What is needed is every line of the material that contains "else".

*** Opening INPUT DATA ***

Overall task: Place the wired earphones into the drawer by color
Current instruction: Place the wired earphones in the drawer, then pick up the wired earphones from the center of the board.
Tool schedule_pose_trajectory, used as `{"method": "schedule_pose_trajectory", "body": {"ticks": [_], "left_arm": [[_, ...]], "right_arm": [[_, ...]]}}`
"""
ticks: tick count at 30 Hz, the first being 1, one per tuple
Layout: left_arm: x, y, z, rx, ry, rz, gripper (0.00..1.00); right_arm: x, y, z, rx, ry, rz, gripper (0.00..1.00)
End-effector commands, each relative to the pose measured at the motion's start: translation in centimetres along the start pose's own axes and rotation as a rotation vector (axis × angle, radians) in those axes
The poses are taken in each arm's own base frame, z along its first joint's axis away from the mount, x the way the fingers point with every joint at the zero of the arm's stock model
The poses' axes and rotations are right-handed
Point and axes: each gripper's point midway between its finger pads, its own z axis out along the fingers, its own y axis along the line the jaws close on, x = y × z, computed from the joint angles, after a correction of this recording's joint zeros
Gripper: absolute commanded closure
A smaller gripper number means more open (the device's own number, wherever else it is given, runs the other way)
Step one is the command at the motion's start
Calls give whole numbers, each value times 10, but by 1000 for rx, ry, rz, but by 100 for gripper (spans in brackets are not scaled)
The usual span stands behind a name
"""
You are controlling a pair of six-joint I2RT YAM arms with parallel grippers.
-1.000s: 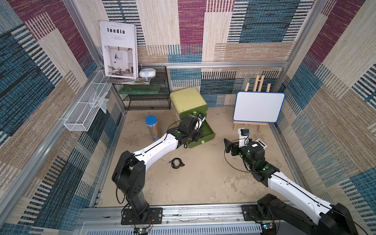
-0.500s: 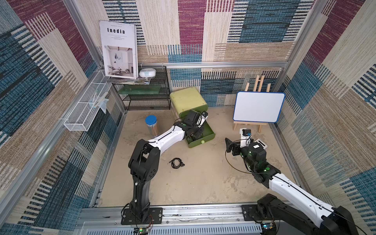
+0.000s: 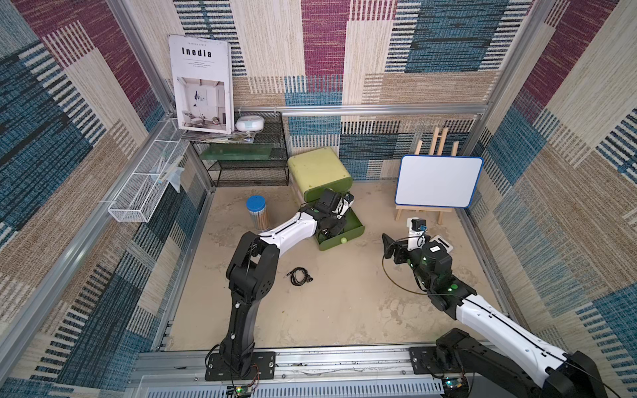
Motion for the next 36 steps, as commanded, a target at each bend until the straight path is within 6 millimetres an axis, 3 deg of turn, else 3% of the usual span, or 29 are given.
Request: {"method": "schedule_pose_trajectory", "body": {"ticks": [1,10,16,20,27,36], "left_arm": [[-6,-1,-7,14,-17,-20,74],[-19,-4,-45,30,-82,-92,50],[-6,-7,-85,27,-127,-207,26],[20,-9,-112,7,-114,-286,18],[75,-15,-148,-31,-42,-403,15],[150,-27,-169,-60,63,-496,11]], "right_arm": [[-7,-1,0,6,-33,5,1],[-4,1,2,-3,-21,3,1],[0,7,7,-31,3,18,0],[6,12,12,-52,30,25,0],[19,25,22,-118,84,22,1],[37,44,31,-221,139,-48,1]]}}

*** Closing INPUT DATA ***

> **EXPECTED OUTPUT**
A smaller gripper number means more open (the device's own number, wherever else it is given, runs the other way)
Motion for the next 36 steps, as commanded, a target at each bend until the straight path is within 6 millimetres an axis, 3 deg of turn, else 3% of the usual span, or 29 are given.

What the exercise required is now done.